INFORMATION PROVIDED =
Segment Open

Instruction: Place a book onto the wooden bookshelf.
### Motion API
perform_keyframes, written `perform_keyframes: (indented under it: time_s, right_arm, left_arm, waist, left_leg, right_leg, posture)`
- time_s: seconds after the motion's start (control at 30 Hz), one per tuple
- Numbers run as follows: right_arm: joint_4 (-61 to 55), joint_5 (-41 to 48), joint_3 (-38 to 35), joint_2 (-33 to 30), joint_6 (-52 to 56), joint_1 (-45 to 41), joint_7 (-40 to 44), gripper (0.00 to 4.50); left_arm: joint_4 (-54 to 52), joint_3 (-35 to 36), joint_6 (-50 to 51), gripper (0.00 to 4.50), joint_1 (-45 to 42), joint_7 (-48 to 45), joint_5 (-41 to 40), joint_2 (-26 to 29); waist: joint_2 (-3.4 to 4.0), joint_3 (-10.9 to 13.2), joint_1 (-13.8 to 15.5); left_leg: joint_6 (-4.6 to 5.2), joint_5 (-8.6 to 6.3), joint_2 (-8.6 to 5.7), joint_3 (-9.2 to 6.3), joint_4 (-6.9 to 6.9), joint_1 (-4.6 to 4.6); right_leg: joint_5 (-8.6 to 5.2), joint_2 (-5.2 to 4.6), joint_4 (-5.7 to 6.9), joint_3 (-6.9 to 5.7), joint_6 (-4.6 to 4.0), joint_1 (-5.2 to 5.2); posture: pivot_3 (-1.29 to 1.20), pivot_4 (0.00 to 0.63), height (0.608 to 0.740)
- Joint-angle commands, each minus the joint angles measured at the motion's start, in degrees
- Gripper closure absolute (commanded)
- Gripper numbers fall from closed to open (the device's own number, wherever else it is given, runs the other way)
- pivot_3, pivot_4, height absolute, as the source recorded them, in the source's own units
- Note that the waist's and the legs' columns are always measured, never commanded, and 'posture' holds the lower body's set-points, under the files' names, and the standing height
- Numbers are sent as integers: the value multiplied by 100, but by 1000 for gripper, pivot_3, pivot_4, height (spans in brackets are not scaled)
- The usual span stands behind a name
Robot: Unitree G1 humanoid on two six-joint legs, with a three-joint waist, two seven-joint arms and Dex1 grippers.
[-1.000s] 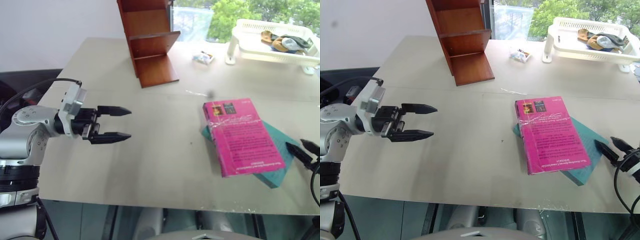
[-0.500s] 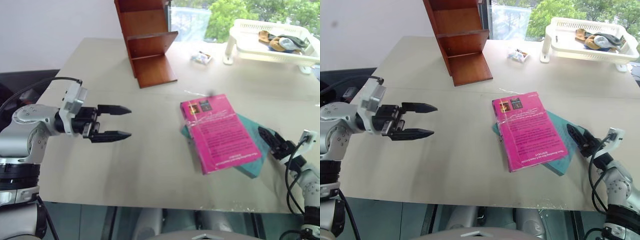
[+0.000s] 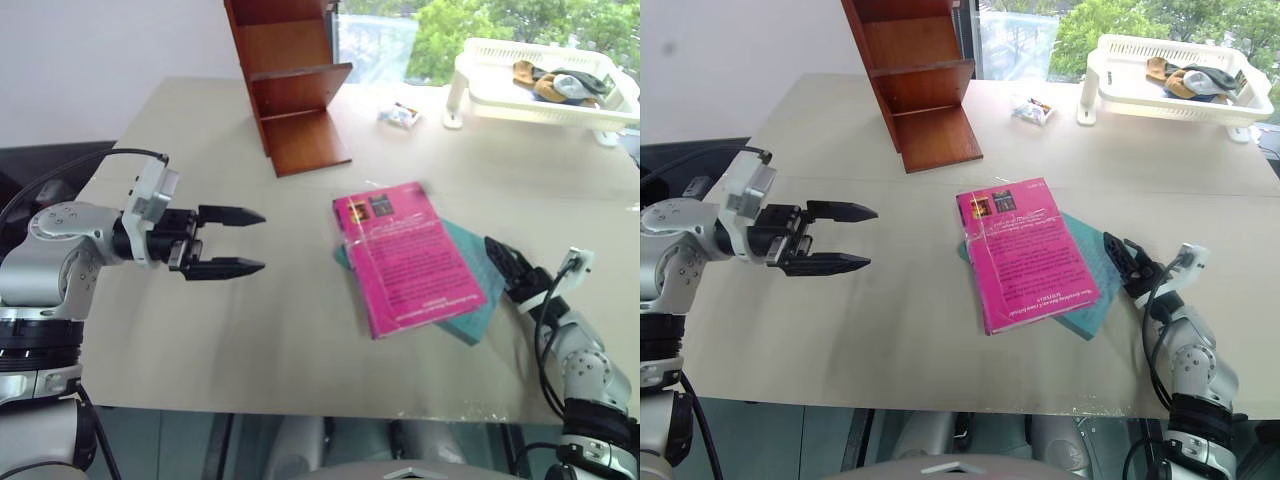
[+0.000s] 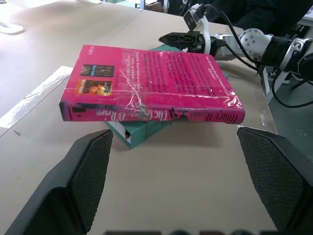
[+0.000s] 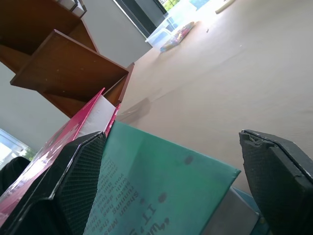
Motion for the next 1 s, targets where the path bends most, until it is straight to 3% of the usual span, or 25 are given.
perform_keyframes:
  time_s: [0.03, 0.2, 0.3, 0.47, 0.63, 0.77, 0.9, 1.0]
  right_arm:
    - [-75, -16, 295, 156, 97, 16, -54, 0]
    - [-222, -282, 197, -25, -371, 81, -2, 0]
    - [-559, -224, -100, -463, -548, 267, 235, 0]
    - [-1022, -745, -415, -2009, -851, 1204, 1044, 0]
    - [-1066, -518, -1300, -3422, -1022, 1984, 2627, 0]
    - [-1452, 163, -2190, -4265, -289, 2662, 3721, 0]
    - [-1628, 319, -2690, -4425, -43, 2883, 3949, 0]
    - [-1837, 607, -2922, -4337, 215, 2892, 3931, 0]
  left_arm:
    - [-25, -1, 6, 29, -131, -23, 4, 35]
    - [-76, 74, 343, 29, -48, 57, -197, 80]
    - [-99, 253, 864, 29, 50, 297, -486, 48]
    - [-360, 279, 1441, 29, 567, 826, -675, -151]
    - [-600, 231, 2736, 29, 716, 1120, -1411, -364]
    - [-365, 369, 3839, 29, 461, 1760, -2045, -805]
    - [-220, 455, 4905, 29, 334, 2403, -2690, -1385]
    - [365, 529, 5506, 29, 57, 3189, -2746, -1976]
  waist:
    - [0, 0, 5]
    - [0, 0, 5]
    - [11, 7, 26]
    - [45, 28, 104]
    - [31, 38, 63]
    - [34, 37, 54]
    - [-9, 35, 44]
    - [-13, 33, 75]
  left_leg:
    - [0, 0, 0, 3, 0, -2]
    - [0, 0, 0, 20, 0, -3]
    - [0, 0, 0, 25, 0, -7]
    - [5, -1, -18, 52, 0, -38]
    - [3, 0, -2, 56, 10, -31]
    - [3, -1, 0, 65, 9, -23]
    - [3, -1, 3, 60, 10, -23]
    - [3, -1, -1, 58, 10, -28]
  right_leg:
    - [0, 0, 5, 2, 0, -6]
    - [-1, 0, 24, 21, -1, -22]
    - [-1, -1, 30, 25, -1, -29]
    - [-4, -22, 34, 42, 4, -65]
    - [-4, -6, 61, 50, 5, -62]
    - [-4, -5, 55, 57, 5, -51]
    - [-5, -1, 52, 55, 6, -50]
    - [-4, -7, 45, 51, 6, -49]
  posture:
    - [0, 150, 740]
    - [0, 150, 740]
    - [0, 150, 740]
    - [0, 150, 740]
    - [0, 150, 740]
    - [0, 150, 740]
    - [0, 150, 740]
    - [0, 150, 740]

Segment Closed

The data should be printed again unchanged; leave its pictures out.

RESPONSE BELOW =
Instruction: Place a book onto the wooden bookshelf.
### Motion API
perform_keyframes, written `perform_keyframes: (indented under it: time_s, right_arm, left_arm, waist, left_leg, right_leg, posture)`
- time_s: seconds after the motion's start (control at 30 Hz), one per tuple
- Numbers run as follows: right_arm: joint_4 (-61 to 55), joint_5 (-41 to 48), joint_3 (-38 to 35), joint_2 (-33 to 30), joint_6 (-52 to 56), joint_1 (-45 to 41), joint_7 (-40 to 44), gripper (0.00 to 4.50); left_arm: joint_4 (-54 to 52), joint_3 (-35 to 36), joint_6 (-50 to 51), gripper (0.00 to 4.50), joint_1 (-45 to 42), joint_7 (-48 to 45), joint_5 (-41 to 40), joint_2 (-26 to 29); waist: joint_2 (-3.4 to 4.0), joint_3 (-10.9 to 13.2), joint_1 (-13.8 to 15.5); left_leg: joint_6 (-4.6 to 5.2), joint_5 (-8.6 to 6.3), joint_2 (-8.6 to 5.7), joint_3 (-9.2 to 6.3), joint_4 (-6.9 to 6.9), joint_1 (-4.6 to 4.6); right_leg: joint_5 (-8.6 to 5.2), joint_2 (-5.2 to 4.6), joint_4 (-5.7 to 6.9), joint_3 (-6.9 to 5.7), joint_6 (-4.6 to 4.0), joint_1 (-5.2 to 5.2); posture: pivot_3 (-1.29 to 1.20), pivot_4 (0.00 to 0.63), height (0.608 to 0.740)
- Joint-angle commands, each minus the joint angles measured at the motion's start, in degrees
- Gripper closure absolute (commanded)
- Gripper numbers fall from closed to open (the device's own number, wherever else it is given, runs the other way)
- pivot_3, pivot_4, height absolute, as the source recorded them, in the source's own units
- Note that the waist's and the legs' columns are always measured, never commanded, and 'posture' holds the lower body's set-points, under the files' names, and the standing height
- Numbers are sent as integers: the value multiplied by 100, but by 1000 for gripper, pivot_3, pivot_4, height (spans in brackets are not scaled)
- The usual span stands behind a name
Robot: Unitree G1 humanoid on two six-joint legs, with a three-joint waist, two seven-joint arms and Dex1 grippers.
[-1.000s] 
[-0.500s] 
[+0.000s] 
[+0.000s] 
[+0.000s] 
Motion for the next 1 s, targets where the path bends most, until it is straight to 3% of the usual span, or 25 are given.
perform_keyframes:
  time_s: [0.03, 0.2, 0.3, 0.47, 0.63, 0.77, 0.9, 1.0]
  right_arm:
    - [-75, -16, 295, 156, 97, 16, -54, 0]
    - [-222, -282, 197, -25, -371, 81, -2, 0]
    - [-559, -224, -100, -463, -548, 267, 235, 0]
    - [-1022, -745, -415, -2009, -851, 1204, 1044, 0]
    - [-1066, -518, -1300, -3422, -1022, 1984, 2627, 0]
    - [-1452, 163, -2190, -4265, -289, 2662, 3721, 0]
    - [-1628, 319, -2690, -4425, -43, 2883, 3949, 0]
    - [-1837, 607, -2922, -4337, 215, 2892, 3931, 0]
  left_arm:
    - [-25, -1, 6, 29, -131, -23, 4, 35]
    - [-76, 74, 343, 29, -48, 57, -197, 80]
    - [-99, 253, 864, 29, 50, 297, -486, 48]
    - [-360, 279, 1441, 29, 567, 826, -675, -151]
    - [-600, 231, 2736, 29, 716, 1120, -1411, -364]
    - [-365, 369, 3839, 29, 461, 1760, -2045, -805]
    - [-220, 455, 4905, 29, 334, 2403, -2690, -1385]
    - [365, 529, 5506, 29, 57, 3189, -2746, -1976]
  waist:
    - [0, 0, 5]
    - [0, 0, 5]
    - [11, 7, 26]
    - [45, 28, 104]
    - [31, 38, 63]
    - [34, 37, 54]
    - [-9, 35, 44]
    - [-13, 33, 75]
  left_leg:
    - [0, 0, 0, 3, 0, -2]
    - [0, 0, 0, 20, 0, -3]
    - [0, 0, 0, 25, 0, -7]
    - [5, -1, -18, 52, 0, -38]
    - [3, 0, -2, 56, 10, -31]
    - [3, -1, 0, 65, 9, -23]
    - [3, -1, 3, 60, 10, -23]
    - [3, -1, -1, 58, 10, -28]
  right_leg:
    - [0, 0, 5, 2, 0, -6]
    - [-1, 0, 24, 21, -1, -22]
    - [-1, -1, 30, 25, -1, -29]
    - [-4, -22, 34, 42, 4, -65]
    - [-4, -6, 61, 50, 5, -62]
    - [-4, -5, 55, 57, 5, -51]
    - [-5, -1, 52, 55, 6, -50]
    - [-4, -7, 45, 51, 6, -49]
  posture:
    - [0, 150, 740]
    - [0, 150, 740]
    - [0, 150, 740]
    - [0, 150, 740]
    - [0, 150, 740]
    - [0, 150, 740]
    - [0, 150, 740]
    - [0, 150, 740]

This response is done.